Bug 111140 - Buffer corruption with Chromium on gnome-shell (wayland) after taking a screenshot
Summary: Buffer corruption with Chromium on gnome-shell (wayland) after taking a scree...
Status: RESOLVED MOVED
Alias: None
Product: Mesa
Classification: Unclassified
Component: Drivers/DRI/i965 (show other bugs)
Version: git
Hardware: Other All
: medium normal
Assignee: Intel 3D Bugs Mailing List
QA Contact: Intel 3D Bugs Mailing List
URL:
Whiteboard:
Keywords:
Depends on:
Blocks:
 
Reported: 2019-07-15 22:52 UTC by Lyude Paul
Modified: 2019-09-25 20:33 UTC (History)
1 user (show)

See Also:
i915 platform:
i915 features:


Attachments
Nested shell repro (1022.70 KB, image/png)
2019-07-16 11:26 UTC, Lionel Landwerlin
Details

Description Lyude Paul 2019-07-15 22:52:29 UTC
So: while viewing a video in Chromium in full screen mode, taking a screenshot of _only_ the window (using Alt+PrintScr) on gnome-shell on Wayland causes some rather hilarious buffer corruption. From the looks of it, only one of the two buffers Xwayland is using get corrupted, causing a rather jarring flickering effect.

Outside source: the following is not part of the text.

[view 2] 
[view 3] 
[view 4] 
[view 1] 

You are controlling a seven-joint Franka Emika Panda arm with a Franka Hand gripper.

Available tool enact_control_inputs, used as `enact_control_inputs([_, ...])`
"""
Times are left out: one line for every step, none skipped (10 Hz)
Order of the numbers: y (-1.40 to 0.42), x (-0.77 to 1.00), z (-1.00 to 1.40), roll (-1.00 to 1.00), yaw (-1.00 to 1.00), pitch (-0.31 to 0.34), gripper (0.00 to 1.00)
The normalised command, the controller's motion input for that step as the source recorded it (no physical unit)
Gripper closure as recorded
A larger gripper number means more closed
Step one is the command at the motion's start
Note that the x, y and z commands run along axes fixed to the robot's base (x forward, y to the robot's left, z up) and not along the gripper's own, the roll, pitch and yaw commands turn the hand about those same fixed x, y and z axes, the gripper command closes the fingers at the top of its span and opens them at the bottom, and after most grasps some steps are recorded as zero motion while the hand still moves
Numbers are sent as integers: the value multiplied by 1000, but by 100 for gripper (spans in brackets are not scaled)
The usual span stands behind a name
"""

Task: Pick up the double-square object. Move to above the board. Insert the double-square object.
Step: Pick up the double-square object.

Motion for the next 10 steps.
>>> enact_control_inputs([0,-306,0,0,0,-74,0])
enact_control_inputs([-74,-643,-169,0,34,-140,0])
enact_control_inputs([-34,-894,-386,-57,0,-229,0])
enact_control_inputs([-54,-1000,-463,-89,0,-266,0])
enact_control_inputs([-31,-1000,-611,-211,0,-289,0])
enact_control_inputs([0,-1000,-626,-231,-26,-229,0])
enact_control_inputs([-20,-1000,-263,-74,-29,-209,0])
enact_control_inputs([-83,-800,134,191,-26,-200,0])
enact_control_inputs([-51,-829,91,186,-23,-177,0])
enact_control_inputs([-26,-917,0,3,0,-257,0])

See the example video here: https://people.freedesktop.org/~lyudess/archive/07-15-2019/VID_20190712_172307.mp4

So far I've managed to confirm this is indeed a hardware acceleration issue, as disabling hardware acceleration seems to fix the issue. Additionally, this issue seems to be specific to intel - I haven't managed to reproduce it with AMD. Note however, the only environment I've managed to reproduce this in is gnome-shell 3.32.2 on Wayland.

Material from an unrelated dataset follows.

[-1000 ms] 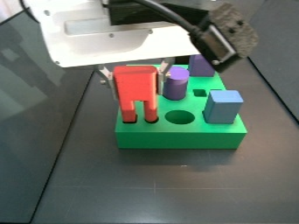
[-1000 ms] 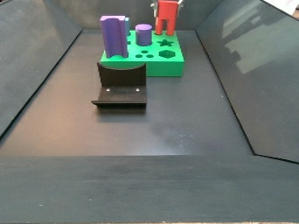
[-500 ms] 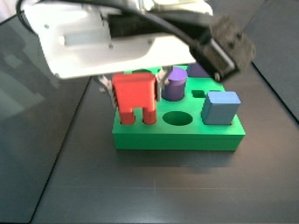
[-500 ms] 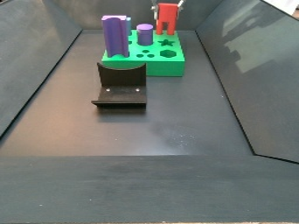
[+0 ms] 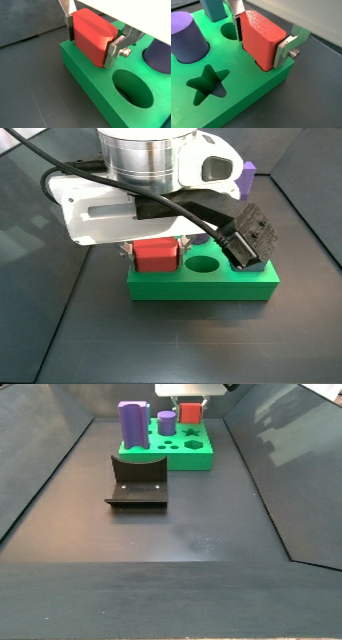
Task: Pick up the square-circle object. Move up. Rotate the square-circle object. Move to above the board. Insert the square-circle object.
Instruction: Insert the square-circle object.
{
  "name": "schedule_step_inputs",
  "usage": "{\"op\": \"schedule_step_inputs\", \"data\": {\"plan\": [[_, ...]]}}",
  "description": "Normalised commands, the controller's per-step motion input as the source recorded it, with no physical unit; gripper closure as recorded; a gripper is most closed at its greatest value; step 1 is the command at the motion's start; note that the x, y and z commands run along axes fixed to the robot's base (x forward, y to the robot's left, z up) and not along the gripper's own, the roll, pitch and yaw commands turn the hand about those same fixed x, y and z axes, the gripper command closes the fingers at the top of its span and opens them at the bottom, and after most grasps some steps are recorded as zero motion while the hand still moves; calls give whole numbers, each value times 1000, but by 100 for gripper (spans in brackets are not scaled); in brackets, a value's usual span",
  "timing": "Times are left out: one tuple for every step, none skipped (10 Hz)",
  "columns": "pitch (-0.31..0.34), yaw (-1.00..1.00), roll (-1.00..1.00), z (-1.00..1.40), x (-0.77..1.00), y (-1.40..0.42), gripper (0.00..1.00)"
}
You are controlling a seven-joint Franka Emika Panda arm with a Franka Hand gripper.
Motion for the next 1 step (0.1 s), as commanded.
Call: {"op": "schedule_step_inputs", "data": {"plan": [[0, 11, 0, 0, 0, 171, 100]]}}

The trigger for this seems to be:

- Start playing a video with chromium
- Put the window into full screen mode
- Grab a screenshot of the window using alt + PrintScr (grabbing the whole desktop or a portion of it won't work)
- Shield your eyes as your screen starts flickering

There's also a downstream bug for this on Fedora 30 now opened:

https://bugzilla.redhat.com/show_bug.cgi?id=1729613

Hopefully this doesn't end up being some random gnome-shell or Xwayland issue…
Comment 1 Lionel Landwerlin 2019-07-16 06:15:17 UTC
Reproduced.
From the pattern, it looks like it could be compression/modifier issue.
I wonder if mutter disables it to take the screenshot and then somewhere the state gets messed up.
Comment 2 Lionel Landwerlin 2019-07-16 11:26:33 UTC
Created attachment 144798 [details]
Nested shell repro

Reproduced in nested mode. That rules out any display stuff.
Comment 3 Denis 2019-07-16 11:46:21 UTC
hi, I also able to reproduce this issue. Unfortunately that's not regression so couldn't find "workable" mesa version.
Comment 4 Denis 2019-07-16 12:45:38 UTC
additional info found - works fine with iris driver (system 19.1.1 mesa, manjaro)
Comment 5 Lionel Landwerlin 2019-07-16 13:20:59 UTC
On my side I can see that one of the image is switched from using modifier to not using the anymore (likely when the image is resolved to get the data).
But chromium likely renders to that buffer still in compressed mode, which is why I think this leads to the issue.

I'm guessing the texture/miptree needs to be destroyed, but that's not something the driver can necessarily do on its own, because his view of the texture is consistent.

Denis : do you know if iris is using modifiers in that case?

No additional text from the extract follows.